There is one more piece to the NVIDIA magic called CUDA. CUDA is a software interface or API for NVIDIAs GPUs. Remember how hardware is nothing without software? CUDA enables developers to write in their favorite language like C++ and let the GPUs figure out how to run it.
This has turned into a three part series. Part I covered how computing scaled in Let’s Get Physical. Today, cats enabled the change from serial to parallel processing, so we can build software based on how our big brains work. I’ll fill in the missing parts next week - notably the mobile/cloud wave which ties these two together.
It’s a lot easier to connect dots looking backwards, but it might give us an idea of what will happen next.
Best, Andrew
I have a love/hate relationship with this post.

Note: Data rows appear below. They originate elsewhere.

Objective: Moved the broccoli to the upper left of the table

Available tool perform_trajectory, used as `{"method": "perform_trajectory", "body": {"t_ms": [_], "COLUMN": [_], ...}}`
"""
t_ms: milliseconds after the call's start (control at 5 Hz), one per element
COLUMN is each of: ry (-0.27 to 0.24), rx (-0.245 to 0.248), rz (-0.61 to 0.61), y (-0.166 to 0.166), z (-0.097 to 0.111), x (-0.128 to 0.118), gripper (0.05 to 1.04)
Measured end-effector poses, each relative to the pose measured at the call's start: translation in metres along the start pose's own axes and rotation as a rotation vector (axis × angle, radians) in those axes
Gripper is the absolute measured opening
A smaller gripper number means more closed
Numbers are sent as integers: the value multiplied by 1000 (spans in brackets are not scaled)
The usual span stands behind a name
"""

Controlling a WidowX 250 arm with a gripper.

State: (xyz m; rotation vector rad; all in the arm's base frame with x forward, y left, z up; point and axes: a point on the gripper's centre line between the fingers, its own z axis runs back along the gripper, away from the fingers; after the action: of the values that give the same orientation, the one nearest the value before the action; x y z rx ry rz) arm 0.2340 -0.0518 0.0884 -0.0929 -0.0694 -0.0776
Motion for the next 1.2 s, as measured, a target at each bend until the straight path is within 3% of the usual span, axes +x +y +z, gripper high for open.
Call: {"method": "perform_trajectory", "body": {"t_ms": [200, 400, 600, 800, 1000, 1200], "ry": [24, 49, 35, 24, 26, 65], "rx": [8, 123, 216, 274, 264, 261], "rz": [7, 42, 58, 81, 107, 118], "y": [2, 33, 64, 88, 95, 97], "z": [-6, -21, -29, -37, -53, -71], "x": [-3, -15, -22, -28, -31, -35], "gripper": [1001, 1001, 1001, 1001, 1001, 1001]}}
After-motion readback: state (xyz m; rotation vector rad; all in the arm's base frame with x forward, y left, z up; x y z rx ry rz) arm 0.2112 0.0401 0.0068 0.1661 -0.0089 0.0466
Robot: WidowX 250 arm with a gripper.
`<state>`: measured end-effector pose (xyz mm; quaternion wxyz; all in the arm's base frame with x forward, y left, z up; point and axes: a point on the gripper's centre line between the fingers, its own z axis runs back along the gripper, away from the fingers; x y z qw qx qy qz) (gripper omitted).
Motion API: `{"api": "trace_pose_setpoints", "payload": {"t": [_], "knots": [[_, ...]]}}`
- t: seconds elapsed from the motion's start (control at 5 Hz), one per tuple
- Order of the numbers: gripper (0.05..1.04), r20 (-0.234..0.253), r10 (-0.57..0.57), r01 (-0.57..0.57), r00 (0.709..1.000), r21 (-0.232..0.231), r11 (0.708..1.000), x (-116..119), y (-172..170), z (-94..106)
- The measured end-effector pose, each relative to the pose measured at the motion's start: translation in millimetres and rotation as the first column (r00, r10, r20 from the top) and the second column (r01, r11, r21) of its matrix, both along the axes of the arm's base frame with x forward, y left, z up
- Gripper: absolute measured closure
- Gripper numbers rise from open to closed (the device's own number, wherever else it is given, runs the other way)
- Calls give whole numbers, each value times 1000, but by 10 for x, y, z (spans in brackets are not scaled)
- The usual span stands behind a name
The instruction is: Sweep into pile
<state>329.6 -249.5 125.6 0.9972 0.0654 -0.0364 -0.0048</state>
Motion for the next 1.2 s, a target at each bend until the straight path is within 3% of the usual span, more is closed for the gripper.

Love the computing history, the great. simple definitions of things like the BIOS. I am a dog person though, believe cats are the spawn of Satan, and this post has given me appreciation for cats and cat videos.
Sacrilege
I don't *think* Stephenson got me thinking about computers = brains. I was around 20 or 21 when I first read his stuff, and I suspect Asimov, Clarke, and other sci-fi classics had probably already done most of that heavy lifting... but Stephenson did such a great job of explaining how something like that might happen. I think that was the truly notable thing about his work for me.